The unholy alliance of the landed gentry with the establishment has continued unabated from the creation of the one-unit to this day. The wadera on the either side of political aisle is the selfish solicitor of power and the seeker of his selfish interests. He gets the officers of his choice in his constituency and uses them for his whimsical purposes and benefits from their support in elections. The nationalists and nativists from the middle and educated class have tried hard to dent this ever strengthening bond between the landed gentry and the establishment but to no avail. The establishment does not seem ready to abandon tried and tested horses and bet on new hands. The wadera is more amenable to manipulation and always ready to barter away the interests of his land for his power and pelf.
The Wadera has perfected his skill of luring the voter by raising many a bogey. He is indirectly hindering the growth of the educated middle class and the promotion of new political culture. Sindh would continue to suffer socially, economically and politically unless this unholy bond between its feudal and landed gentry and the establishment is broken. The nationalist and nativists divided into several groups will have to come on one platform for the sake of their land. Man is a political animal and to say that ‘I am apolitical’ is the biggest sin against one’s land and people. The apolitical lot is actually devoid of patriotic spirit and shamelessly feels no pain at the loot and plunder of their land. They are disinterested bystanders watching the spectacle and waiting in wings to have their pound of flash. Societies have fallen and disappeared from the world map because of such bootleggers. The nationalists will have to instill a sense of patriotism in this disinterested crowd which actually strengthens the Wadera’s stranglehold indirectly and helps this patron-client political system to prosper.

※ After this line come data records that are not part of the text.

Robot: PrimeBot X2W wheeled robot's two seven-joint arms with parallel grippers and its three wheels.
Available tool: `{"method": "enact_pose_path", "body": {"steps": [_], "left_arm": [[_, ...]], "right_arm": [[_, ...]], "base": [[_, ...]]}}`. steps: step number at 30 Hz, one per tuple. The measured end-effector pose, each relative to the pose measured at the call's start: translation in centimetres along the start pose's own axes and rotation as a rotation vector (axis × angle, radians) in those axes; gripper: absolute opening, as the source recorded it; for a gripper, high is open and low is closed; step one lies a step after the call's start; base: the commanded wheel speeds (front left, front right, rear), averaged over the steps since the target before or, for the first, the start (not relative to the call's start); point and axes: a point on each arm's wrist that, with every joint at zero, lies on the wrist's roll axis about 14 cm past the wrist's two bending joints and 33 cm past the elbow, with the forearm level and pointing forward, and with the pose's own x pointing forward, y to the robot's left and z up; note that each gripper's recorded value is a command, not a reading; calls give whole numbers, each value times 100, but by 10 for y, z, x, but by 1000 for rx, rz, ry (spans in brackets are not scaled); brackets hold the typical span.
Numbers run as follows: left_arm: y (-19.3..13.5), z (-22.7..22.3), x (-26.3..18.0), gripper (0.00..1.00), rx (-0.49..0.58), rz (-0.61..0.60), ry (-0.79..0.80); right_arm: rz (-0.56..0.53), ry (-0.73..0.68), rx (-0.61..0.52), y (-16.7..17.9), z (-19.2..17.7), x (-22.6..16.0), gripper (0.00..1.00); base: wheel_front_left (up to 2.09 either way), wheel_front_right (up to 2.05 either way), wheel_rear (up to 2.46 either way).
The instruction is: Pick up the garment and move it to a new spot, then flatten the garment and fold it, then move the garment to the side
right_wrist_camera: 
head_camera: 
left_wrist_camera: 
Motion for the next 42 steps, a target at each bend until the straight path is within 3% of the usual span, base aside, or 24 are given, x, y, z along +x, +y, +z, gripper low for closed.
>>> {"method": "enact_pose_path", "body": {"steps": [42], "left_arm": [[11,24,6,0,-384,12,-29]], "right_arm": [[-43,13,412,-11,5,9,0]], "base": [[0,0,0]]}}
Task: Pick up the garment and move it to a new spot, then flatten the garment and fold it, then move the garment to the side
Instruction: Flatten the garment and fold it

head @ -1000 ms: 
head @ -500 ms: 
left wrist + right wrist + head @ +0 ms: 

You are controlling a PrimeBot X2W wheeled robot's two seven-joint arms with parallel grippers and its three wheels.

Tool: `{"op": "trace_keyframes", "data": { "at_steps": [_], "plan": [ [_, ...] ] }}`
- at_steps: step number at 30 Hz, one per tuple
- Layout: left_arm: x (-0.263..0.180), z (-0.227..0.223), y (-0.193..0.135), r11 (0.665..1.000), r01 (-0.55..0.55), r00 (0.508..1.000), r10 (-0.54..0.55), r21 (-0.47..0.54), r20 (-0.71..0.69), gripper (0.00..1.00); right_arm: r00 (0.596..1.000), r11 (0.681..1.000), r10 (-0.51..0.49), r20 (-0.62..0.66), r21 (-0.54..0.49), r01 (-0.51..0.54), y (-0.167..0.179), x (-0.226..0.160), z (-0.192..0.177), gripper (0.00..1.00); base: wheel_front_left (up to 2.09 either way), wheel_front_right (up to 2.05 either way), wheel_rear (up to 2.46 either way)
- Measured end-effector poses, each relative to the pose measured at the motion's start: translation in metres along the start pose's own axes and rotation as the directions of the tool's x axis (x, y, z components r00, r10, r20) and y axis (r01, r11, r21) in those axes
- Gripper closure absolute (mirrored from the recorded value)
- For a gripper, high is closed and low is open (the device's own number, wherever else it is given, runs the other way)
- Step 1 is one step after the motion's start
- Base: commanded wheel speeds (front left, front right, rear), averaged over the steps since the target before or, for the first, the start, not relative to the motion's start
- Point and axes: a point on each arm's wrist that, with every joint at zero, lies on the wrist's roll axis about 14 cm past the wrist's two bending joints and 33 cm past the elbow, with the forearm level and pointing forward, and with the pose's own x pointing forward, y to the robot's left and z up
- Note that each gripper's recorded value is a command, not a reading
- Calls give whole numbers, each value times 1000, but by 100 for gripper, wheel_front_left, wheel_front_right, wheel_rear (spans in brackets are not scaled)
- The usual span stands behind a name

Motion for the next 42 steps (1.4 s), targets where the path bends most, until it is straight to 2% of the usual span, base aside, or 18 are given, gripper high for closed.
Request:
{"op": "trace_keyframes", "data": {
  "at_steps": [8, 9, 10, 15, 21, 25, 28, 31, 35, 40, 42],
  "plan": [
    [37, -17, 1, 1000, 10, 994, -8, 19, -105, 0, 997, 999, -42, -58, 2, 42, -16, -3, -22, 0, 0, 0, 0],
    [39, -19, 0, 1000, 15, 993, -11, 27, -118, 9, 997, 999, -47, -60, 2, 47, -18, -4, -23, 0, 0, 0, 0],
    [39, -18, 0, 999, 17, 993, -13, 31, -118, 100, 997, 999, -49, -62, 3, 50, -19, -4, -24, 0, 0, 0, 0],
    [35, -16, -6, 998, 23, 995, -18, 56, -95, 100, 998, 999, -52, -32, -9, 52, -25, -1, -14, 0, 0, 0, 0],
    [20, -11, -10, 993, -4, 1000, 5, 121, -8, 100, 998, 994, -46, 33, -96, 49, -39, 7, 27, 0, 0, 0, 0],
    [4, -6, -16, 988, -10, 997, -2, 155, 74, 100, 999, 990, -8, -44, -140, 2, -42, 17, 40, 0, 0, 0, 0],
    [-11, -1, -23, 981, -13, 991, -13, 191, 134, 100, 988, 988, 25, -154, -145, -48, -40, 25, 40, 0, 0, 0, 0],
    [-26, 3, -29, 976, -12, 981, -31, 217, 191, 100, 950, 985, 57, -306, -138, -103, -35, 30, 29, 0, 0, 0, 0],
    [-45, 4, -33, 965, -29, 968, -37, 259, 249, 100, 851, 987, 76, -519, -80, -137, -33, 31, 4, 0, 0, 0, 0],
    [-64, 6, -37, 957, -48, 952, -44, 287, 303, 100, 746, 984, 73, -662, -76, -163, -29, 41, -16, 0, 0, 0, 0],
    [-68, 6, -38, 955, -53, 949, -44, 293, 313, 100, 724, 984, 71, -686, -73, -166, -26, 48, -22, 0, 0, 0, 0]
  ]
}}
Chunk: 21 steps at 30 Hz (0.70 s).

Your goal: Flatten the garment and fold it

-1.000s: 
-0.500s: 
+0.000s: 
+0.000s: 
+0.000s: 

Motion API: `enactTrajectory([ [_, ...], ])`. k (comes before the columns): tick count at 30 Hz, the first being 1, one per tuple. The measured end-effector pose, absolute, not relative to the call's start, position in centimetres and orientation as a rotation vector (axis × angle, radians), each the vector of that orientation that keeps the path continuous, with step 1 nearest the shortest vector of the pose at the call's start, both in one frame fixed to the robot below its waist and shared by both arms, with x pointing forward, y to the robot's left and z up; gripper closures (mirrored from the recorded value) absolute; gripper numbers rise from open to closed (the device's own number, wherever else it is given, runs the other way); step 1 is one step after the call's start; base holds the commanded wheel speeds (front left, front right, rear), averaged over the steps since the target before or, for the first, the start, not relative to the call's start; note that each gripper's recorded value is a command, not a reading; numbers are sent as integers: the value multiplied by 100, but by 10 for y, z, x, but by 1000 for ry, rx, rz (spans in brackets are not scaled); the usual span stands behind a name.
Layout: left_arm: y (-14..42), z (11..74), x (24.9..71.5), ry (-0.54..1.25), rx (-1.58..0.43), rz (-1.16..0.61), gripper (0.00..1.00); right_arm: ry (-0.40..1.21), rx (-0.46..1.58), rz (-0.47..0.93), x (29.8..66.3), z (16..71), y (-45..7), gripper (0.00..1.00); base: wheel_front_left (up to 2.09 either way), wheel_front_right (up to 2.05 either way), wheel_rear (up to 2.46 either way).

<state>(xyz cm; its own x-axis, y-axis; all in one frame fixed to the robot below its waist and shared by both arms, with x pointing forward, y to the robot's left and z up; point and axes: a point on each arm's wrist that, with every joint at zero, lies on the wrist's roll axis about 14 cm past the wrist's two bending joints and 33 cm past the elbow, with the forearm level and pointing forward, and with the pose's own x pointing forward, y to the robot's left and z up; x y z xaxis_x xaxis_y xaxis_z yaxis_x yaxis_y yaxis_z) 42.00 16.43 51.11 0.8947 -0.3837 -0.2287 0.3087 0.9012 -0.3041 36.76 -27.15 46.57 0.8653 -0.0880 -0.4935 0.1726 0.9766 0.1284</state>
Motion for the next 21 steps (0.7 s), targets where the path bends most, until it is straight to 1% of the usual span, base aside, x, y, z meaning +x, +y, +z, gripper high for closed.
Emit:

The corruption is galore. The population continues to suffer. Hospitals are overcrowded and devoid of qualified doctors, trained medics, diagnostic facilities, hygiene and medicines. Quacks are minting money. Children are dying of malnutrition. Education is going from bad to worse. The entire provincial administration has turned into an inhuman and soul-less machinery. Over 80% of the population does not have access to clean drinking water. What else should befall Sindh to shake us out of their slumber.